The Obama administration and members of Congress are critical of these increases, blaming Anthem Blue Cross for excessive profits - as if a $100 million loss in this market somehow reflects egregious profits (though, of necessity, they are profitable in other markets).

Obama and Congress are totally off target when they blame the private insurers. The private insurance model does not and cannot work to control costs and insure everyone, no matter how much market advocates wish it could. It is Obama and Congress who bear much of the blame because they were the ones who decided to keep the private insurers in charge.

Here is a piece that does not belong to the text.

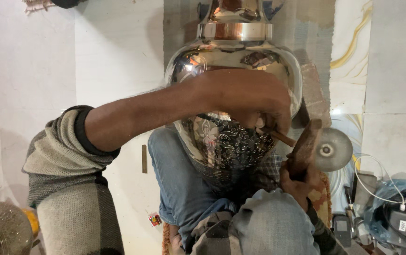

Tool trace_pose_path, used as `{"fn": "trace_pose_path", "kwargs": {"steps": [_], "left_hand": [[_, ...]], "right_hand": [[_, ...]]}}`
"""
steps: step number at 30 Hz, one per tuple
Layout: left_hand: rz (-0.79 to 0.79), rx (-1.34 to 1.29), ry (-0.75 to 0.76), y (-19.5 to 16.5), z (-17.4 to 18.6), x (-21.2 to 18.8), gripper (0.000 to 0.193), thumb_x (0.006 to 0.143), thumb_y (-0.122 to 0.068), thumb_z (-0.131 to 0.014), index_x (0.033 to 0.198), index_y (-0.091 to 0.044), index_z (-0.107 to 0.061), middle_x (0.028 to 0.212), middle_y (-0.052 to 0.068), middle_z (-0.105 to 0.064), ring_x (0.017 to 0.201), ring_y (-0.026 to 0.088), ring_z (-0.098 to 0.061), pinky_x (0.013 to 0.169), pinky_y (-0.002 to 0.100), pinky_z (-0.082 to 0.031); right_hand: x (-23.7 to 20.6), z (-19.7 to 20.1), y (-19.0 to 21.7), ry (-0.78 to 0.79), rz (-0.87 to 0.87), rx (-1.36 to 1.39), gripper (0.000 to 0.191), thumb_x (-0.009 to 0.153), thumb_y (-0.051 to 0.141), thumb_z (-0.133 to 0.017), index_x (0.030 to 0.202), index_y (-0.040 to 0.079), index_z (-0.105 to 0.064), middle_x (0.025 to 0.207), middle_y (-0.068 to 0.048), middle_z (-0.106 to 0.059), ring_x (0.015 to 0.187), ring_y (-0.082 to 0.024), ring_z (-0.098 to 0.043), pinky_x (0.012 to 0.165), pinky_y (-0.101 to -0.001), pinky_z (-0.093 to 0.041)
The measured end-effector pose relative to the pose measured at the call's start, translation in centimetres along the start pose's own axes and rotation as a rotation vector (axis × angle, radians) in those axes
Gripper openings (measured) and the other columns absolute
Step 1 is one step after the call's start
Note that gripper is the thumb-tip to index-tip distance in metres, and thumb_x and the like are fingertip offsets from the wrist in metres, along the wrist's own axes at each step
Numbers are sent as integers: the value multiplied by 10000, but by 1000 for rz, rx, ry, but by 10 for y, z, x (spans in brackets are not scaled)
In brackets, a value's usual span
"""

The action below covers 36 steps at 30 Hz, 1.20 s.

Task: The person sits on the floor with a large brass vase held between their legs and hammers a small punch against its surface with a wooden mallet, chasing a decorative floral pattern into the metal. They reposition the punch repeatedly across different areas of the vase body while striking.

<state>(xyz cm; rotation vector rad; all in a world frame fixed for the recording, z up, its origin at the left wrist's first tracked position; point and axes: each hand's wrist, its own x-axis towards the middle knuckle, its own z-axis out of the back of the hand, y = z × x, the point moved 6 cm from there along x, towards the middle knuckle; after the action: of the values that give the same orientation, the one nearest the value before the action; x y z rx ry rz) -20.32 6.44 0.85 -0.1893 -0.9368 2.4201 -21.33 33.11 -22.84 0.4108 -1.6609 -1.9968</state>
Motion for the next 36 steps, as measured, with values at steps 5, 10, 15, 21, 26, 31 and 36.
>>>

Although we can blame our elected leaders now, if we don't communicate to them clearly that they must bring us the reform that we need - a single payer national health program - then we will be left with only ourselves to blame.

Wednesday, June 30, 2010

qotd: Proof that individuals game the individual mandate

The Boston Globe
June 30, 2010
Short-term insurance buyers drive up cost in Mass.
By Kay Lazar

The number of people who appear to be gaming the state's health insurance system by purchasing coverage only when they are sick quadrupled from 2006 to 2008, according to a long-awaited report released yesterday from the Massachusetts Division of Insurance.

The result is that insured residents of Massachusetts wind up paying more for health care, according to the report.

"The active members subsidize some of the costs tied to those individuals who terminate within one year," the report says.


Report:


Comment:  During the reform process the concern was expressed repeatedly that an individual mandate - requiring individuals to purchase their own health insurance - would result in gaming the system. People would enroll when they needed expensive care, and then drop out after the care was completed. The experience in Massachusetts has demonstrated that it did not take long for the public to learn this game, for this is precisely what has happened. Nevertheless, the individual mandate is now the law of the land.

Options being considered to reduce this form of adverse selection include, as examples, allowing open enrollment for only one month per year, or increasing the penalty for remaining uninsured. Although such measures might reduce this tendency to game the system, they will not eliminate it.

It is the structure of the financing system that is fundamentally flawed. It cannot be fixed merely by tweaking the mandate, nor by tweaking the thousands of other provisions in this dysfunctional system. It needs to be replaced with a structurally sound system.

With a single payer national health program the issue of an individual mandate would be moot since everyone would be enrolled, automatically, throughout life.